* WORK TO BE COMPLETED
Write out each line of the material below once more, exactly as it appears.
-- Opening Marker --
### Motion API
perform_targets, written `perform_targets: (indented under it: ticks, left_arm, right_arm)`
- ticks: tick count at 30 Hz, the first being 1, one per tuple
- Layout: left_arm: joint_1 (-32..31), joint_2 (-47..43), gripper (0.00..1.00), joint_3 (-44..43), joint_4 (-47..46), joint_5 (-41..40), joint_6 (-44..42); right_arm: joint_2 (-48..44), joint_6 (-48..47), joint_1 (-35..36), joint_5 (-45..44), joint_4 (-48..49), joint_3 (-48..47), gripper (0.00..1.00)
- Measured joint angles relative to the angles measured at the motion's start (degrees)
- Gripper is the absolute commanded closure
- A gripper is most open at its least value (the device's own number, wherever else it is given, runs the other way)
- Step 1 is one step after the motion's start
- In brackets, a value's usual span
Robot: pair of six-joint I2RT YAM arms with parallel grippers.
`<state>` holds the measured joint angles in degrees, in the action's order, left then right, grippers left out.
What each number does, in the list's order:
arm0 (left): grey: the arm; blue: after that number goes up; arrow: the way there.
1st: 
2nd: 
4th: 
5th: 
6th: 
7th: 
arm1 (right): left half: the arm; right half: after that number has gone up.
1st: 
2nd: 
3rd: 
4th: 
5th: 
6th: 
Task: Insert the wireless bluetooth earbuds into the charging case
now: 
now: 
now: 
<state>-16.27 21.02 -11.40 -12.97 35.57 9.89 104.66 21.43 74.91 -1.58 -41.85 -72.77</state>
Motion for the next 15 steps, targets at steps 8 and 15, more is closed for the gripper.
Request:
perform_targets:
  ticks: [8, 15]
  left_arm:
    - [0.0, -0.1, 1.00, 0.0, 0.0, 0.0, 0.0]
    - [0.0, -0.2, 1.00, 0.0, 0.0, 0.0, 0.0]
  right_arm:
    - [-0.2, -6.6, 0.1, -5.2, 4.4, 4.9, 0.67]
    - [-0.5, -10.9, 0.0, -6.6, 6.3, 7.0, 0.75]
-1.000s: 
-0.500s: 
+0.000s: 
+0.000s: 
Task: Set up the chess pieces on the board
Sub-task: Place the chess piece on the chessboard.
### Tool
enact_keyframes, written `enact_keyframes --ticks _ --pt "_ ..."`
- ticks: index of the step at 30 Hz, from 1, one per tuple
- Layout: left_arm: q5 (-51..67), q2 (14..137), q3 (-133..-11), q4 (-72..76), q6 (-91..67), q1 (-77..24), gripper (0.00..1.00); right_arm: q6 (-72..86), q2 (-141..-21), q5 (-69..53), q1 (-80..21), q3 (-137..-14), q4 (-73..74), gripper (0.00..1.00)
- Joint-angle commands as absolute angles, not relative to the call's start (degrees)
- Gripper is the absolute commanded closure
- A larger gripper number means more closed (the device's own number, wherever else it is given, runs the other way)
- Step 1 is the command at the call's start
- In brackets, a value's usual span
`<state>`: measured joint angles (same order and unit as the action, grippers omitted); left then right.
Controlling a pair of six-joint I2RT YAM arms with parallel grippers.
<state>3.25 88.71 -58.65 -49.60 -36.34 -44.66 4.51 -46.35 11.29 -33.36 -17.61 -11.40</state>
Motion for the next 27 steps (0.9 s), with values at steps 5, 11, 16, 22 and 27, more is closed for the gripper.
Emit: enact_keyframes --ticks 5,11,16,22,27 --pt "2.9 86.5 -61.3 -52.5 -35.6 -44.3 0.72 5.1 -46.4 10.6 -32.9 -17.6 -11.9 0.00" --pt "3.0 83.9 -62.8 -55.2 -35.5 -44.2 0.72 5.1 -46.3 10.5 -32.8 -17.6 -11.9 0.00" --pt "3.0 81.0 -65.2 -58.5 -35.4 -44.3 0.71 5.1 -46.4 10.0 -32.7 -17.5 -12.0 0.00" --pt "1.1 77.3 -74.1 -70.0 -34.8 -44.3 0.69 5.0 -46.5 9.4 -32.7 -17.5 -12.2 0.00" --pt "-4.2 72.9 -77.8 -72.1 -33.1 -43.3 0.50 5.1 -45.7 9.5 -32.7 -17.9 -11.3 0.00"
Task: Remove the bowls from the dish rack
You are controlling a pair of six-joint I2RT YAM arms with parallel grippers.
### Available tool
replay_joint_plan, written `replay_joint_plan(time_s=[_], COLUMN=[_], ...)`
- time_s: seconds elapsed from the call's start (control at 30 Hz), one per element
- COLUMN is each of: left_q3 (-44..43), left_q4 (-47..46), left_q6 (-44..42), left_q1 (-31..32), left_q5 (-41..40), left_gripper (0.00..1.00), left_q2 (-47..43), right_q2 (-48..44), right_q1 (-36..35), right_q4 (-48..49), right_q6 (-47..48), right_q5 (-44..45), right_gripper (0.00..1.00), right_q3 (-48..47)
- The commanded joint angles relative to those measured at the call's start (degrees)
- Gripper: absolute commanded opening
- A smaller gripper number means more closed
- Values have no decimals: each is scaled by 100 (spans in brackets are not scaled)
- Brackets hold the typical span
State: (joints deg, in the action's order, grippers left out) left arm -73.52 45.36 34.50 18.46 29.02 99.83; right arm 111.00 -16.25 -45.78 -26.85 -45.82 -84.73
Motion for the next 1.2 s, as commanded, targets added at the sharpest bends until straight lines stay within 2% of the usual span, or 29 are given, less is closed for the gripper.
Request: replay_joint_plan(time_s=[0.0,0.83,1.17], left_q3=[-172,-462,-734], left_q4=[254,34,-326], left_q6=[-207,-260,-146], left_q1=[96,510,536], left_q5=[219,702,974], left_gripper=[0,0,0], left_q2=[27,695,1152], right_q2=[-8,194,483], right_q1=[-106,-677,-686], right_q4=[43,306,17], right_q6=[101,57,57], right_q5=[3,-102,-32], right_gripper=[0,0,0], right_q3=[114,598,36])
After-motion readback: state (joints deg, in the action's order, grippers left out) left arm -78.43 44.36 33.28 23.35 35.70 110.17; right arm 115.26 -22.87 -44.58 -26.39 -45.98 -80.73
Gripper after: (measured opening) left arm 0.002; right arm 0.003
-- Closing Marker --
* TASK OUTPUT
### Motion API
perform_targets, written `perform_targets: (indented under it: ticks, left_arm, right_arm)`
- ticks: tick count at 30 Hz, the first being 1, one per tuple
- Layout: left_arm: joint_1 (-32..31), joint_2 (-47..43), gripper (0.00..1.00), joint_3 (-44..43), joint_4 (-47..46), joint_5 (-41..40), joint_6 (-44..42); right_arm: joint_2 (-48..44), joint_6 (-48..47), joint_1 (-35..36), joint_5 (-45..44), joint_4 (-48..49), joint_3 (-48..47), gripper (0.00..1.00)
- Measured joint angles relative to the angles measured at the motion's start (degrees)
- Gripper is the absolute commanded closure
- A gripper is most open at its least value (the device's own number, wherever else it is given, runs the other way)
- Step 1 is one step after the motion's start
- In brackets, a value's usual span
Robot: pair of six-joint I2RT YAM arms with parallel grippers.
`<state>` holds the measured joint angles in degrees, in the action's order, left then right, grippers left out.
What each number does, in the list's order:
arm0 (left): grey: the arm; blue: after that number goes up; arrow: the way there.
1st: 
2nd: 
4th: 
5th: 
6th: 
7th: 
arm1 (right): left half: the arm; right half: after that number has gone up.
1st: 
2nd: 
3rd: 
4th: 
5th: 
6th: 
Task: Insert the wireless bluetooth earbuds into the charging case
now: 
now: 
now: 
<state>-16.27 21.02 -11.40 -12.97 35.57 9.89 104.66 21.43 74.91 -1.58 -41.85 -72.77</state>
Motion for the next 15 steps, targets at steps 8 and 15, more is closed for the gripper.
Request:
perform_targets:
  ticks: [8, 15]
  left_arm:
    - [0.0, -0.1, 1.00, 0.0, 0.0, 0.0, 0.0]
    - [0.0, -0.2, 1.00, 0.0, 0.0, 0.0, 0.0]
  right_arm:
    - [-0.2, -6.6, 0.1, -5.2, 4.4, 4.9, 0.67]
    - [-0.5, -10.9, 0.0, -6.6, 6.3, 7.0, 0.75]
-1.000s: 
-0.500s: 
+0.000s: 
+0.000s: 
Task: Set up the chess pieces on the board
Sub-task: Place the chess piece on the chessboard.
### Tool
enact_keyframes, written `enact_keyframes --ticks _ --pt "_ ..."`
- ticks: index of the step at 30 Hz, from 1, one per tuple
- Layout: left_arm: q5 (-51..67), q2 (14..137), q3 (-133..-11), q4 (-72..76), q6 (-91..67), q1 (-77..24), gripper (0.00..1.00); right_arm: q6 (-72..86), q2 (-141..-21), q5 (-69..53), q1 (-80..21), q3 (-137..-14), q4 (-73..74), gripper (0.00..1.00)
- Joint-angle commands as absolute angles, not relative to the call's start (degrees)
- Gripper is the absolute commanded closure
- A larger gripper number means more closed (the device's own number, wherever else it is given, runs the other way)
- Step 1 is the command at the call's start
- In brackets, a value's usual span
`<state>`: measured joint angles (same order and unit as the action, grippers omitted); left then right.
Controlling a pair of six-joint I2RT YAM arms with parallel grippers.
<state>3.25 88.71 -58.65 -49.60 -36.34 -44.66 4.51 -46.35 11.29 -33.36 -17.61 -11.40</state>
Motion for the next 27 steps (0.9 s), with values at steps 5, 11, 16, 22 and 27, more is closed for the gripper.
Emit: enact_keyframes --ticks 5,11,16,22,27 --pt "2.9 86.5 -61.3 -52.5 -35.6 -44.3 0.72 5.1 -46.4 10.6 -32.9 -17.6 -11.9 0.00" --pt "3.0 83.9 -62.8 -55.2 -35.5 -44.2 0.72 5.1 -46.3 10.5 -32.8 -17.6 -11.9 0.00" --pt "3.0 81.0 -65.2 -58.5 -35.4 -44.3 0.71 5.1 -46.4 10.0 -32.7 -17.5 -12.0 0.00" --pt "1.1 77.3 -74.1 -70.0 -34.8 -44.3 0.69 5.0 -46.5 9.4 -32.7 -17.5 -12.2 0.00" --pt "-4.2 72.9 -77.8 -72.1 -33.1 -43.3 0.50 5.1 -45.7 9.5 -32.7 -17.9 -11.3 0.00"
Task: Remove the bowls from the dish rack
You are controlling a pair of six-joint I2RT YAM arms with parallel grippers.
### Available tool
replay_joint_plan, written `replay_joint_plan(time_s=[_], COLUMN=[_], ...)`
- time_s: seconds elapsed from the call's start (control at 30 Hz), one per element
- COLUMN is each of: left_q3 (-44..43), left_q4 (-47..46), left_q6 (-44..42), left_q1 (-31..32), left_q5 (-41..40), left_gripper (0.00..1.00), left_q2 (-47..43), right_q2 (-48..44), right_q1 (-36..35), right_q4 (-48..49), right_q6 (-47..48), right_q5 (-44..45), right_gripper (0.00..1.00), right_q3 (-48..47)
- The commanded joint angles relative to those measured at the call's start (degrees)
- Gripper: absolute commanded opening
- A smaller gripper number means more closed
- Values have no decimals: each is scaled by 100 (spans in brackets are not scaled)
- Brackets hold the typical span
State: (joints deg, in the action's order, grippers left out) left arm -73.52 45.36 34.50 18.46 29.02 99.83; right arm 111.00 -16.25 -45.78 -26.85 -45.82 -84.73
Motion for the next 1.2 s, as commanded, targets added at the sharpest bends until straight lines stay within 2% of the usual span, or 29 are given, less is closed for the gripper.
Request: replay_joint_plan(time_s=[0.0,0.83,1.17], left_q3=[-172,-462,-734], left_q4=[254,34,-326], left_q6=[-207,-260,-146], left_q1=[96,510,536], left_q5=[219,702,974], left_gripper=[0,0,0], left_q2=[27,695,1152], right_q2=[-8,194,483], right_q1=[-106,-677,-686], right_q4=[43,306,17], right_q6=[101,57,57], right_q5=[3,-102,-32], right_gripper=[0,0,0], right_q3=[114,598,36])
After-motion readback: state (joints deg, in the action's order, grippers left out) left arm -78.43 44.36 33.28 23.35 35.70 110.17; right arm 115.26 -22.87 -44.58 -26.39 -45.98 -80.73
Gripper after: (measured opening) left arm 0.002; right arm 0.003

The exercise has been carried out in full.